Petro is a storage engine that I am building to learn about databases and this article explores the disk management layer. Disk managment is an important part that greatly affects database performance and I had two design goals to make Petro’s disk writes and reads efficient; provide a non-blocking interface to higher level modules and utilize the disk’s internal parallelism. The disk managment component is composed of a DiskManager and a DiskScheduler.

      block-beta
    block
    columns 1
    block
    DiskScheduler
    end
    space
    block
    DiskManager
    end
    end

DiskScheduler --"Read/Write Page"--> DiskManager

The DiskManager makes it possible for the database to work with more data than the available RAM. For example, if a database has 20GB of data and the machine it runs on has 8GB of RAM it can’t load all that data onto the RAM, instead the disk manager loads chunks of data called pages, Petro uses 4kb pages but other databases use 8kb or 16kb pages. The DiskManager exposes two methods readPage and writePage

      block-beta
columns 1
     DB ["DiskManager"]
     space
     block
         A ["Page A (4kb)"]
         B ["Page B (4kb)"]
         C ["Page C (4kb)"]
     end

DB --"read"--> A
DB --"write"--> B
DB --"read"--> C

The DiskScheduler exposes a Schedule which the BufferpoolManager calls to read and write pages using a DiskRequest.

      block-beta
A ["BufferpoolManager"]
space:2
B ["DiskScheduler"]
A--"Schedule(DiskRequest)"-->B

A DiskRequest has a response channel as one of its properties and the DiskScheduler writes to that channel when it has fulfilled the request. After submitting a DiskRequest the BufferpoolManager can do other tasks and read from the DiskRequest’s response channel whenever it is ready. This fulfills my first design goal, a non-blocking interface because the BufferpoolManager is not blocked waiting for the disk request to complete.

      classDiagram
    class DiskRequest {
        PageId: int
        IsWrite: bool
        Data: []byte
        RespCh: chan DiskResp
    }

The DiskScheduler maintains a DiskRequest queue to which it adds new requests. It spawns multiple go routines to handle the requests, that is to say, if we have five write DiskRequests in the queue, the DiskScheduler will spawn five go routines to write to the disk simultaneously, effectively achieving my second design goal of utilizing the disk’s parallelism. But there’s a catch, this means that DiskRequests for a page maybe fulfilled out of order.
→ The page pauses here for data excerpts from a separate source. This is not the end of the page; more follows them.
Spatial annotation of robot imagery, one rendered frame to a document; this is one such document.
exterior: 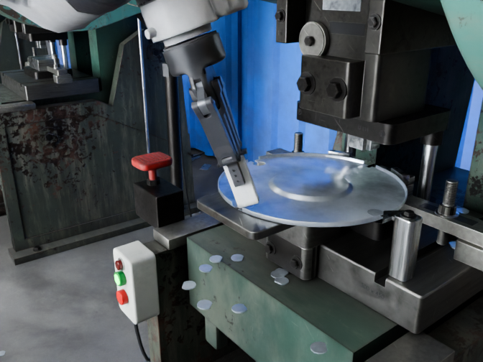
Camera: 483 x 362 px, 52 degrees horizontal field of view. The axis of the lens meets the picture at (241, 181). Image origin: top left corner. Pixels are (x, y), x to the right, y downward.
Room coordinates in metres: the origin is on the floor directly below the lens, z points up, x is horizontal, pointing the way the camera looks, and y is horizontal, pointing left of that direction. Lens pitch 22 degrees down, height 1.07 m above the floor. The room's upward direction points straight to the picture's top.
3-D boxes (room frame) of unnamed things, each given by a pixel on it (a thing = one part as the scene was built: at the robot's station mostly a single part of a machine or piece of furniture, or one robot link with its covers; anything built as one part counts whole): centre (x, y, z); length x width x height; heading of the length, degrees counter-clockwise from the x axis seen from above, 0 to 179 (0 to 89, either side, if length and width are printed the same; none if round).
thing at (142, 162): (0.92, 0.18, 0.72); 0.07 x 0.06 x 0.08; 128
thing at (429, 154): (0.77, -0.31, 0.81); 0.02 x 0.02 x 0.14
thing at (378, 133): (0.80, -0.21, 0.86); 0.20 x 0.16 x 0.05; 38
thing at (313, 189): (0.72, -0.11, 0.78); 0.29 x 0.29 x 0.01
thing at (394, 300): (0.80, -0.21, 0.68); 0.45 x 0.30 x 0.06; 38
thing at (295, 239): (0.69, -0.07, 0.72); 0.25 x 0.14 x 0.14; 128
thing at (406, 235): (0.58, -0.22, 0.75); 0.03 x 0.03 x 0.10; 38
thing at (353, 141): (0.79, -0.20, 0.84); 0.05 x 0.03 x 0.04; 38
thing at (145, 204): (0.90, 0.16, 0.62); 0.10 x 0.06 x 0.20; 38
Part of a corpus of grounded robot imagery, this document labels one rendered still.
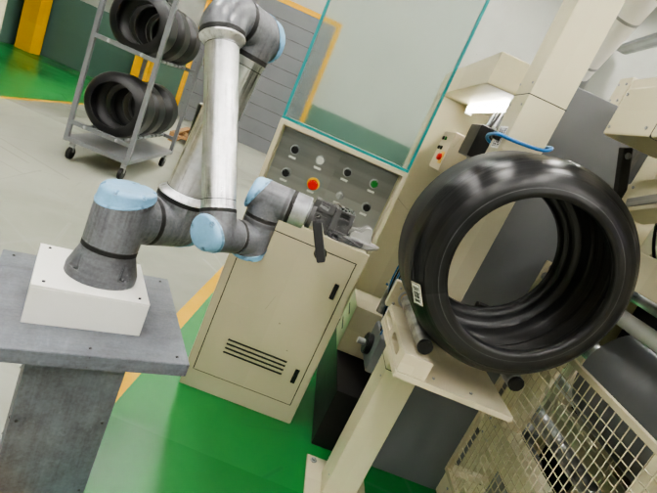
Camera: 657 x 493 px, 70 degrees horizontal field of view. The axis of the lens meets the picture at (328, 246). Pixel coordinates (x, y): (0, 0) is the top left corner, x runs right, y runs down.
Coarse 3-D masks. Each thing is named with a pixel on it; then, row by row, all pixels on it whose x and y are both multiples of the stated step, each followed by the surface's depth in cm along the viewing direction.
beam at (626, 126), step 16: (640, 96) 133; (656, 96) 126; (624, 112) 138; (640, 112) 130; (656, 112) 124; (608, 128) 142; (624, 128) 135; (640, 128) 127; (656, 128) 121; (640, 144) 135; (656, 144) 127
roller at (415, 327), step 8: (408, 304) 150; (408, 312) 145; (408, 320) 142; (416, 320) 138; (416, 328) 133; (416, 336) 129; (424, 336) 127; (416, 344) 127; (424, 344) 126; (432, 344) 126; (424, 352) 126
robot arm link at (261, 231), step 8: (248, 216) 122; (248, 224) 120; (256, 224) 121; (264, 224) 122; (272, 224) 123; (256, 232) 121; (264, 232) 123; (272, 232) 125; (256, 240) 121; (264, 240) 124; (248, 248) 120; (256, 248) 123; (264, 248) 125; (240, 256) 123; (248, 256) 123; (256, 256) 124
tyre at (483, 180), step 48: (432, 192) 125; (480, 192) 111; (528, 192) 110; (576, 192) 110; (432, 240) 115; (576, 240) 142; (624, 240) 113; (432, 288) 118; (576, 288) 143; (624, 288) 116; (432, 336) 125; (480, 336) 147; (528, 336) 143; (576, 336) 120
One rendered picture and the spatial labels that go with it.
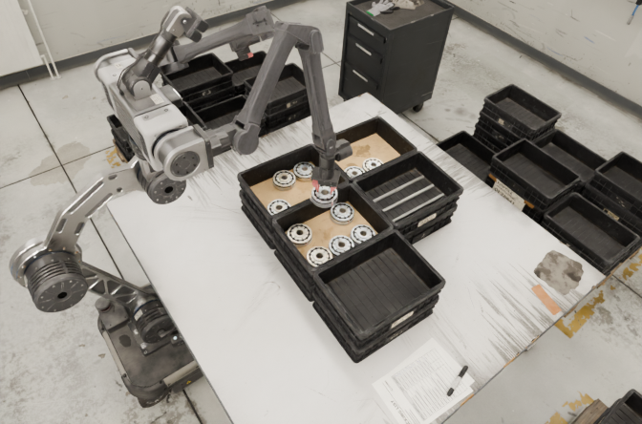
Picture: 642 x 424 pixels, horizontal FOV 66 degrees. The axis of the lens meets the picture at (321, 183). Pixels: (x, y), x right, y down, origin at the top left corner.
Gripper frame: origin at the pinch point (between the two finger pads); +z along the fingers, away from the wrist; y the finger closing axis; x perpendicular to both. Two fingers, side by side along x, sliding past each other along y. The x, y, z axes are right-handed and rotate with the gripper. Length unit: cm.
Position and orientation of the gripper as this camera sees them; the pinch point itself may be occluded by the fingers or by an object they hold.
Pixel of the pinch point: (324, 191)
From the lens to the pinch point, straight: 191.7
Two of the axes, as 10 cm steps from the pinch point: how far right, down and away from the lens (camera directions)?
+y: -9.8, -1.8, 1.1
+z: -0.5, 6.9, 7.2
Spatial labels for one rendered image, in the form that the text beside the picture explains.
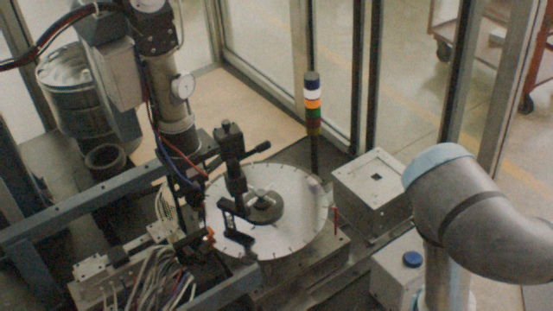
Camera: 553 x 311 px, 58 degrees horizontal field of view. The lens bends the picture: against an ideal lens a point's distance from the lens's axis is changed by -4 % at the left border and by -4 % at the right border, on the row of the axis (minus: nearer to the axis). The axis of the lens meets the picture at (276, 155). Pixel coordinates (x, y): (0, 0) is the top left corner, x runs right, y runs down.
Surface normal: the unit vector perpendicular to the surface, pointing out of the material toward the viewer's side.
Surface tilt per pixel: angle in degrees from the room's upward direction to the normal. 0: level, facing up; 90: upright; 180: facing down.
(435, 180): 44
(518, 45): 90
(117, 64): 90
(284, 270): 0
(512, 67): 90
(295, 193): 0
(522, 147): 0
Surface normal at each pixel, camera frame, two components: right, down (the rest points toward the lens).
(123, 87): 0.56, 0.51
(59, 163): -0.07, -0.75
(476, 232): -0.49, -0.14
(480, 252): -0.50, 0.28
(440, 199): -0.82, -0.25
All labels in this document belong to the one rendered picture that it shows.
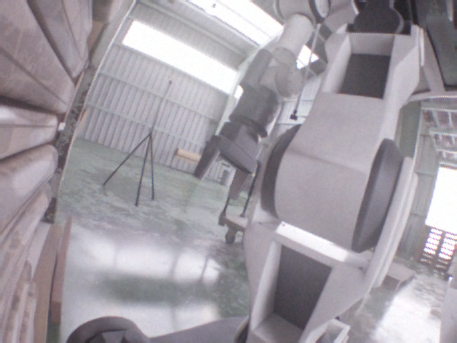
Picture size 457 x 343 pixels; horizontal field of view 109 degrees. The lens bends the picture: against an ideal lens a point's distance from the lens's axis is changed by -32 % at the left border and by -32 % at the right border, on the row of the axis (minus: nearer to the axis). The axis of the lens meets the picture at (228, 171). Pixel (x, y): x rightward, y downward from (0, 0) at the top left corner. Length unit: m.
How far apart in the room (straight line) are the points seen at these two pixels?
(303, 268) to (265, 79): 0.35
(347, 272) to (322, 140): 0.15
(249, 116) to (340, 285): 0.32
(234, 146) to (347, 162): 0.23
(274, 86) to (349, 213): 0.31
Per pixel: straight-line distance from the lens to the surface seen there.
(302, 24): 0.62
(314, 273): 0.33
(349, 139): 0.27
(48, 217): 1.22
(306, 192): 0.26
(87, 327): 0.56
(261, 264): 0.32
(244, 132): 0.44
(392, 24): 0.50
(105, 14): 0.32
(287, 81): 0.47
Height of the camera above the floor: 0.58
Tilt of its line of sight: level
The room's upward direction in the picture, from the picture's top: 19 degrees clockwise
For example, if there’s three disk requests for page with id 1, R1->1, R2->0, R3->5 they maybe handled in any order and the final value in the page is not guaranteed to be 5. To solve for this, the DiskScheduler maintains a per page queue instead of a single queue. So requests for a particular page are handled in order by a single go routine but requests for two different pages are handled in parallel by two go routines.